Is your feature request related to a problem? Please describe. The primary motivation for this is so that researchers can find documents that are translated/edited by "trustworthy" sources.

Another major motivation noted by Alan is to recognize the ongoing labor of the geniza team who edit the transcriptions; sometimes data workers mark themselves as editors but sometimes not. There is a risk that some researchers may search for Goitein's transcriptions under the assumption that his work will be closest to "the truth", without realizing that those transcriptions have themselves later been improved upon by generations of PGP work.

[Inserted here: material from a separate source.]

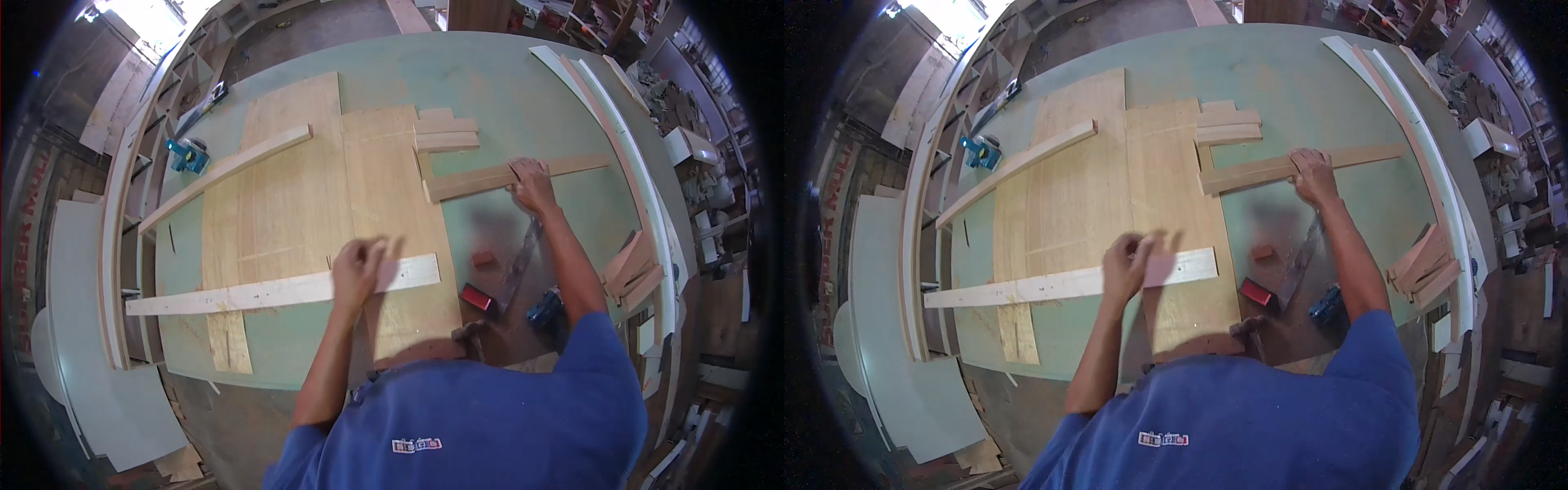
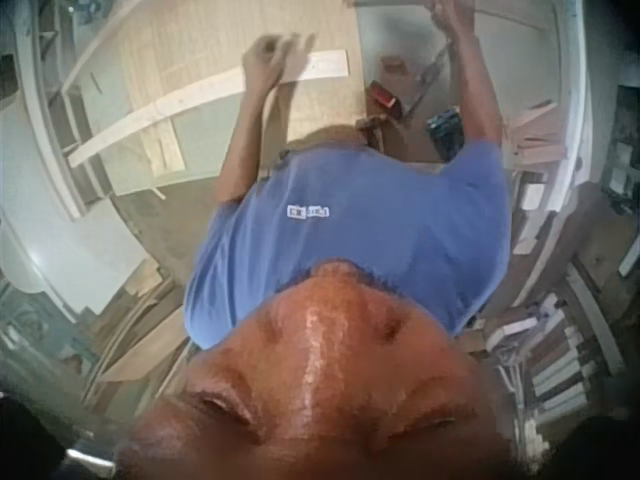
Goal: The person aligns and fits wooden planks and blocks together on a workbench, checks measurements with an L-square, and organizes the cut wood pieces by hand.
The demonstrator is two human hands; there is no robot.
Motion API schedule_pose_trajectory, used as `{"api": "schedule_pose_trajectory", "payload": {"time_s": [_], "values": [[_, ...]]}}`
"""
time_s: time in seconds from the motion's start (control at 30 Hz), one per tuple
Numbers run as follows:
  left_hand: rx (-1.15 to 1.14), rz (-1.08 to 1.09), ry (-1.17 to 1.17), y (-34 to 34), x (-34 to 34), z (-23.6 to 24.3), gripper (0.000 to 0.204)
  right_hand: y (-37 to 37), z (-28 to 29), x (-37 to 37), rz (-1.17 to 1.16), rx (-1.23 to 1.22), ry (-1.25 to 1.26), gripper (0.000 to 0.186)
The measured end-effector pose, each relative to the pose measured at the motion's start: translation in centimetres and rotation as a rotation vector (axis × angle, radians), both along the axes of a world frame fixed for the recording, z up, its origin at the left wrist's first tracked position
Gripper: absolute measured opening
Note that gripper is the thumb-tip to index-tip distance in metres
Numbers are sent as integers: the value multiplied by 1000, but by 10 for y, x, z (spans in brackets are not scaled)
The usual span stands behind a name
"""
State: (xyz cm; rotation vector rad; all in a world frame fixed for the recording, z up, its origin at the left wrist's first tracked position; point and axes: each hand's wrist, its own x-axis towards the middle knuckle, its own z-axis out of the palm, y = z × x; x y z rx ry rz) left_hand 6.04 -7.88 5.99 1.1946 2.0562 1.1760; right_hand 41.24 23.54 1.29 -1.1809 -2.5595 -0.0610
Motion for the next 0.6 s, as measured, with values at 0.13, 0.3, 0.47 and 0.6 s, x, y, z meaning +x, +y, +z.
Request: {"api": "schedule_pose_trajectory", "payload": {"time_s": [0.13, 0.3, 0.47, 0.6], "values": [[35, -28, 150, 34, 60, -3, 41, -73, 26, -11, 105, -34, 55, 51], [23, 14, 432, 2, 53, -28, 31, -127, 11, -27, 100, -67, 94, 54], [17, -94, 369, -45, 52, -37, 27, -139, -22, -72, 161, -167, 33, 55], [203, -182, 514, -28, 60, -46, 58, -157, -22, -116, 172, -257, -124, 54]]}}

We want to be able to surface the work of the PGP team as editors.

Describe the solution you'd like The data import script should create Person records for each person listed as translator or editor for a Document, and add them as translator or editor for that Document as appropriate.

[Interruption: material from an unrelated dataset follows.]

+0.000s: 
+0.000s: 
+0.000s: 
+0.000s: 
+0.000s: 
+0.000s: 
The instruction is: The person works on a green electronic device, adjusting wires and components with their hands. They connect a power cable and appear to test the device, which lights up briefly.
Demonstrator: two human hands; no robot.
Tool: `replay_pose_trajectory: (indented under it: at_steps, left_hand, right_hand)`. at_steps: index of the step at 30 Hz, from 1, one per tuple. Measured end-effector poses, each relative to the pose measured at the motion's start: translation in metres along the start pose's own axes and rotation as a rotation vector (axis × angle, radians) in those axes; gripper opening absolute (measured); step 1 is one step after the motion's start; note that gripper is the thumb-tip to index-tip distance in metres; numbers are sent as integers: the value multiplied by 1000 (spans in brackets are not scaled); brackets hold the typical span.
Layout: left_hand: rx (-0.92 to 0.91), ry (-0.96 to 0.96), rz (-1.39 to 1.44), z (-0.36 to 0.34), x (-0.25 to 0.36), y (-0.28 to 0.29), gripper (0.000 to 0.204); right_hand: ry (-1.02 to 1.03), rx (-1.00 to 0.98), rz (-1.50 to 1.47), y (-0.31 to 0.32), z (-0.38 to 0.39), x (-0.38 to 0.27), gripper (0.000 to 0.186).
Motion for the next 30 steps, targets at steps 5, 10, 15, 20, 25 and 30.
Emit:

Additional context One possible future improvement suggested by Alan was looking at the edit history for the Bitbucket transcriptions to automatically harvest additional data about who has edited the transcriptions, so that we have a fuller record of editorship for some Documents.

dev notes

editor:
- [x] add method to parse editor information
- [x] create or find creator record for edition author
- [x] create or find source record for edition
- [x] create footnote linking source to document with doc relation type set to Edition
- [x] if edition includes "and trans." also set doc relation type translation
- [x] rename footnote page_range to location and revise help text
- [x] put document number and page numbers in footnote location
- [x] put information about emendations in footnote notes
- [ ] put information about partial transcription in footnote notes
- ~pull content from transcription data file if present~ (moved to issue #146 )
translator:
- [x] add method to parse translator information
- [x] create or find creator record for translation author
- [x] create or find source record for translation
- [x] create footnote linking source to document with doc relation type set to translation

revisions after first-round testing:

[x] remove edition from list view
[x] move volume before year in list view
[x] handle more variations with volume notation
[ ] handle two Weiss authors; per Alan: "Meir Weiss is only relevant for 29620. Some early 20th century guy. The rest are G./Gershon"
[x] case-insensitive match on title when looking for existing sources
[x] improve year matching to avoid picking up historic dates in titles or partial shelfmarks

richmanrachel commented 3 years ago

I had thought that we created a name ontology for current/previous contributors to the PGP. Unfortunately it doesn't yet exist (and I may need to make it this week). For now, I'll link the new site page that has everyone's names so we can match initials to full names: https://genizalab.princeton.edu/people/current-team

richmanrachel commented 3 years ago

Thanks @Stephanie for realizing I did remember correctly AND for finding the documentation! https://docs.google.com/spreadsheets/d/1MYTjlC7k3E0JY4HR7BZgdu5iKwW03wQbzvZQhhRllks/edit#gid=0

rlskoeser commented 3 years ago

@mrustow @richmanrachel I'm starting to work on parsing the editor information and have a number of questions. Thought I would go ahead and share the things I've figured out so far, even though I will likely have more.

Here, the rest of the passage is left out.